[The problem]:
An image-free reproduction of the data below is needed: print it exactly.

[Collected data]:
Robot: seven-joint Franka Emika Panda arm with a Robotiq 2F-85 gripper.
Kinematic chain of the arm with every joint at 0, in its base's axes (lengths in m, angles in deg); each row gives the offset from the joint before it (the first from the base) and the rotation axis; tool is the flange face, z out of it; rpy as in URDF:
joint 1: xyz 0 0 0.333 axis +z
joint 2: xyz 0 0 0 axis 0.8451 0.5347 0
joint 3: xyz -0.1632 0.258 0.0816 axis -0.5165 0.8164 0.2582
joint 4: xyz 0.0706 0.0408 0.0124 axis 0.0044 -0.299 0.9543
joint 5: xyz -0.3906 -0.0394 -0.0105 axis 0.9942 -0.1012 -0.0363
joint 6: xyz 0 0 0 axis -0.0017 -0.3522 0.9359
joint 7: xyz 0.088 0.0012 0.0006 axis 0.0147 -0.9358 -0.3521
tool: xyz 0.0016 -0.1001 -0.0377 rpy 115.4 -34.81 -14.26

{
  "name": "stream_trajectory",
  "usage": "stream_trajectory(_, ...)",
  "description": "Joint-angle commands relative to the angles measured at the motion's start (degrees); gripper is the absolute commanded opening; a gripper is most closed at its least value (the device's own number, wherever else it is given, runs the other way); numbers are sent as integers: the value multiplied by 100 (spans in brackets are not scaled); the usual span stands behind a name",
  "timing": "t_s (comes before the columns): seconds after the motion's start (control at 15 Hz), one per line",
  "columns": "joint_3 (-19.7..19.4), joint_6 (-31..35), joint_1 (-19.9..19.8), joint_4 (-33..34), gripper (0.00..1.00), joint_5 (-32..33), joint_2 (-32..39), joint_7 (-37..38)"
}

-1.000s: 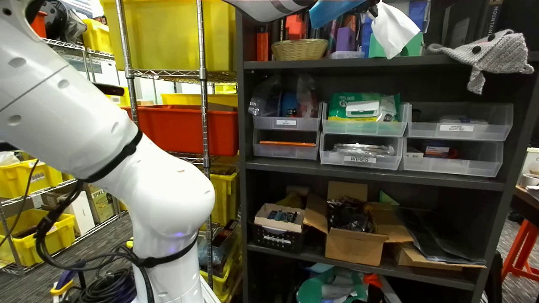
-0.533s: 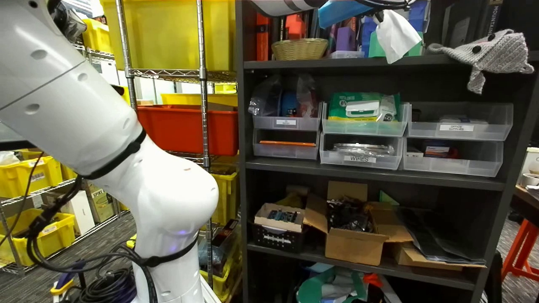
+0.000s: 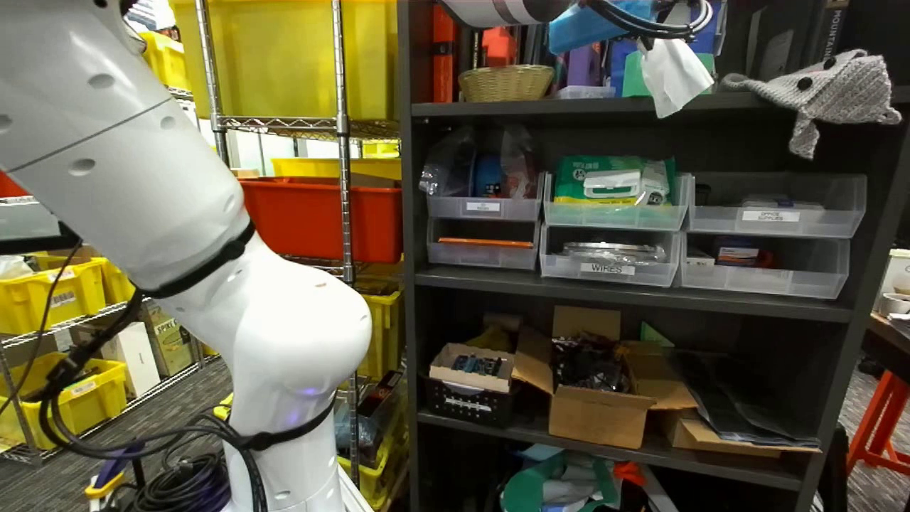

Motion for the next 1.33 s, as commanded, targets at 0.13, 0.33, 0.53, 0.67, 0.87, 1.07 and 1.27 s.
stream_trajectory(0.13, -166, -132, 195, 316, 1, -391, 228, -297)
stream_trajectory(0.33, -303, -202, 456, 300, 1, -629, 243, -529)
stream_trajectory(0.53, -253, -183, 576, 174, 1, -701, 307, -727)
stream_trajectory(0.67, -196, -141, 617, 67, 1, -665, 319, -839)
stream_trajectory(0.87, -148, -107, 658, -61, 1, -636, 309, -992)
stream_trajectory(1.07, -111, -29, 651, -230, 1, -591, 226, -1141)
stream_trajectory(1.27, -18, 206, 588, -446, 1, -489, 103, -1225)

[Answer to this exercise]:
Robot: seven-joint Franka Emika Panda arm with a Robotiq 2F-85 gripper.
Kinematic chain of the arm with every joint at 0, in its base's axes (lengths in m, angles in deg); each row gives the offset from the joint before it (the first from the base) and the rotation axis; tool is the flange face, z out of it; rpy as in URDF:
joint 1: xyz 0 0 0.333 axis +z
joint 2: xyz 0 0 0 axis 0.8451 0.5347 0
joint 3: xyz -0.1632 0.258 0.0816 axis -0.5165 0.8164 0.2582
joint 4: xyz 0.0706 0.0408 0.0124 axis 0.0044 -0.299 0.9543
joint 5: xyz -0.3906 -0.0394 -0.0105 axis 0.9942 -0.1012 -0.0363
joint 6: xyz 0 0 0 axis -0.0017 -0.3522 0.9359
joint 7: xyz 0.088 0.0012 0.0006 axis 0.0147 -0.9358 -0.3521
tool: xyz 0.0016 -0.1001 -0.0377 rpy 115.4 -34.81 -14.26

{
  "name": "stream_trajectory",
  "usage": "stream_trajectory(_, ...)",
  "description": "Joint-angle commands relative to the angles measured at the motion's start (degrees); gripper is the absolute commanded opening; a gripper is most closed at its least value (the device's own number, wherever else it is given, runs the other way); numbers are sent as integers: the value multiplied by 100 (spans in brackets are not scaled); the usual span stands behind a name",
  "timing": "t_s (comes before the columns): seconds after the motion's start (control at 15 Hz), one per line",
  "columns": "joint_3 (-19.7..19.4), joint_6 (-31..35), joint_1 (-19.9..19.8), joint_4 (-33..34), gripper (0.00..1.00), joint_5 (-32..33), joint_2 (-32..39), joint_7 (-37..38)"
}

-1.000s: 
-0.533s: 
+0.000s: 

Motion for the next 1.33 s, as commanded, targets at 0.13, 0.33, 0.53, 0.67, 0.87, 1.07 and 1.27 s.
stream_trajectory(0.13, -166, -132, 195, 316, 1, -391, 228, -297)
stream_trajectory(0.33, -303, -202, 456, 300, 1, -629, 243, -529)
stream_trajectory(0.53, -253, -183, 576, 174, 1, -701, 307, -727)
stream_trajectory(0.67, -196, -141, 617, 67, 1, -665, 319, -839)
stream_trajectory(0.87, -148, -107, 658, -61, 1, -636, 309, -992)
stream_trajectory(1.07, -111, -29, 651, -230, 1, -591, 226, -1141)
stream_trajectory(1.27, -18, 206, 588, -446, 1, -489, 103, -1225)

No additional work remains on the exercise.